━━ Information supplied ━━

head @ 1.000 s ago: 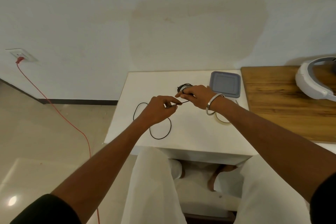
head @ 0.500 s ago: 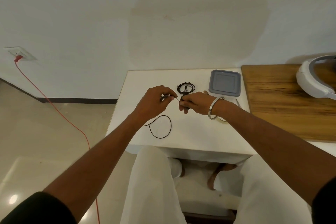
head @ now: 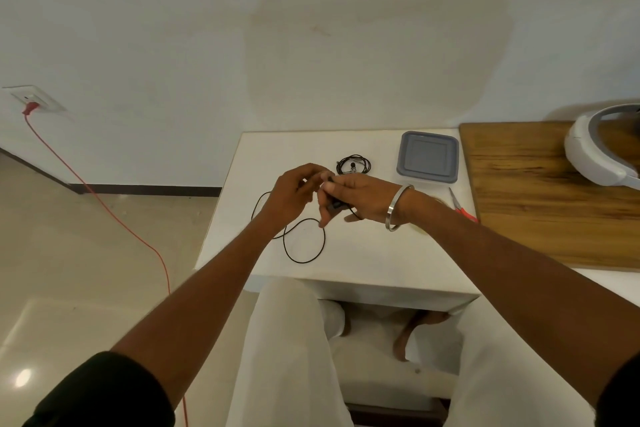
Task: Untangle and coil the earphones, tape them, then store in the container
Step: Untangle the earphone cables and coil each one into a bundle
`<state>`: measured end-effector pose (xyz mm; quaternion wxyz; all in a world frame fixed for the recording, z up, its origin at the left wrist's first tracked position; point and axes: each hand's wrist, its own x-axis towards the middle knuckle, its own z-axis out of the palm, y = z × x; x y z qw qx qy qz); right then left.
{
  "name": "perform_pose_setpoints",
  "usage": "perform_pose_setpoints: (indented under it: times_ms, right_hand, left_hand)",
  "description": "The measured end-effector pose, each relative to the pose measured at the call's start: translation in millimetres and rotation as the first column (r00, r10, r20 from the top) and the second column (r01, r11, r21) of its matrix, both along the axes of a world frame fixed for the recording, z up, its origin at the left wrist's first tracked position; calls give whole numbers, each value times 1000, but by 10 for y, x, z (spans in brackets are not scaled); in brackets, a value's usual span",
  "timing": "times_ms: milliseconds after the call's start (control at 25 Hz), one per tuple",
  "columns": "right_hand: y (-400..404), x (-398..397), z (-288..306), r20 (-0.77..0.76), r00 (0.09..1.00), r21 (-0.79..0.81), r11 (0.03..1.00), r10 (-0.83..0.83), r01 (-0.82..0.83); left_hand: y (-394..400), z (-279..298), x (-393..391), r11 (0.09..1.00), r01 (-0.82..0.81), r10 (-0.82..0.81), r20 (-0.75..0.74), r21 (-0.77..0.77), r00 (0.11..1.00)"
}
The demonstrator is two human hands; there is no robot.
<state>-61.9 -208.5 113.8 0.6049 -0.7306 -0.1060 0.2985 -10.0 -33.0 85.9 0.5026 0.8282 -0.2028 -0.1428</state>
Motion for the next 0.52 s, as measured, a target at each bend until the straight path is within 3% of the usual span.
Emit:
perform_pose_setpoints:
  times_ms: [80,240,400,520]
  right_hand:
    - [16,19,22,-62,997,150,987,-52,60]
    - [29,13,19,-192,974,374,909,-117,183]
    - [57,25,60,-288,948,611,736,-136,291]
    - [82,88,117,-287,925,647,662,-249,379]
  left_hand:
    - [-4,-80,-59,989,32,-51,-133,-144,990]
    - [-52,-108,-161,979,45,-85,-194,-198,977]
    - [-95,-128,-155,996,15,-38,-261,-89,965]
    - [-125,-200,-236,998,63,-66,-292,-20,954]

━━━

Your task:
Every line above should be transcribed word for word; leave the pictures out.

Task output:
head @ 1.000 s ago: 
head @ 0.500 s ago: 
head @ now: 
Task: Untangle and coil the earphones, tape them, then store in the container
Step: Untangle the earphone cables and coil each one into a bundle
`<state>`: measured end-effector pose (xyz mm; quaternion wxyz; all in a world frame fixed for the recording, z up, its origin at the left wrist's first tracked position; point and axes: each hand's wrist, its own x-axis towards the middle knuckle, its own z-axis out of the palm, y = z × x; x y z qw qx qy qz); right then left.
{
  "name": "perform_pose_setpoints",
  "usage": "perform_pose_setpoints: (indented under it: times_ms, right_hand, left_hand)",
  "description": "The measured end-effector pose, each relative to the pose measured at the call's start: translation in millimetres and rotation as the first column (r00, r10, r20 from the top) and the second column (r01, r11, r21) of its matrix, both along the axes of a world frame fixed for the recording, z up, its origin at the left wrist's first tracked position; calls give whole numbers, each value times 1000, but by 10 for y, x, z (spans in brackets are not scaled); in brackets, a value's usual span",
  "timing": "times_ms: milliseconds after the call's start (control at 25 Hz), one per tuple",
  "columns": "right_hand: y (-400..404), x (-398..397), z (-288..306), r20 (-0.77..0.76), r00 (0.09..1.00), r21 (-0.79..0.81), r11 (0.03..1.00), r10 (-0.83..0.83), r01 (-0.82..0.83); left_hand: y (-394..400), z (-279..298), x (-393..391), r11 (0.09..1.00), r01 (-0.82..0.81), r10 (-0.82..0.81), r20 (-0.75..0.74), r21 (-0.77..0.77), r00 (0.11..1.00)"
}
The demonstrator is two human hands; there is no robot.
<state>-61.9 -208.5 113.8 0.6049 -0.7306 -0.1060 0.2985 -10.0 -33.0 85.9 0.5026 0.8282 -0.2028 -0.1428</state>
Motion for the next 0.52 s, as measured, a target at each bend until the straight path is within 3% of the usual span.
Emit:
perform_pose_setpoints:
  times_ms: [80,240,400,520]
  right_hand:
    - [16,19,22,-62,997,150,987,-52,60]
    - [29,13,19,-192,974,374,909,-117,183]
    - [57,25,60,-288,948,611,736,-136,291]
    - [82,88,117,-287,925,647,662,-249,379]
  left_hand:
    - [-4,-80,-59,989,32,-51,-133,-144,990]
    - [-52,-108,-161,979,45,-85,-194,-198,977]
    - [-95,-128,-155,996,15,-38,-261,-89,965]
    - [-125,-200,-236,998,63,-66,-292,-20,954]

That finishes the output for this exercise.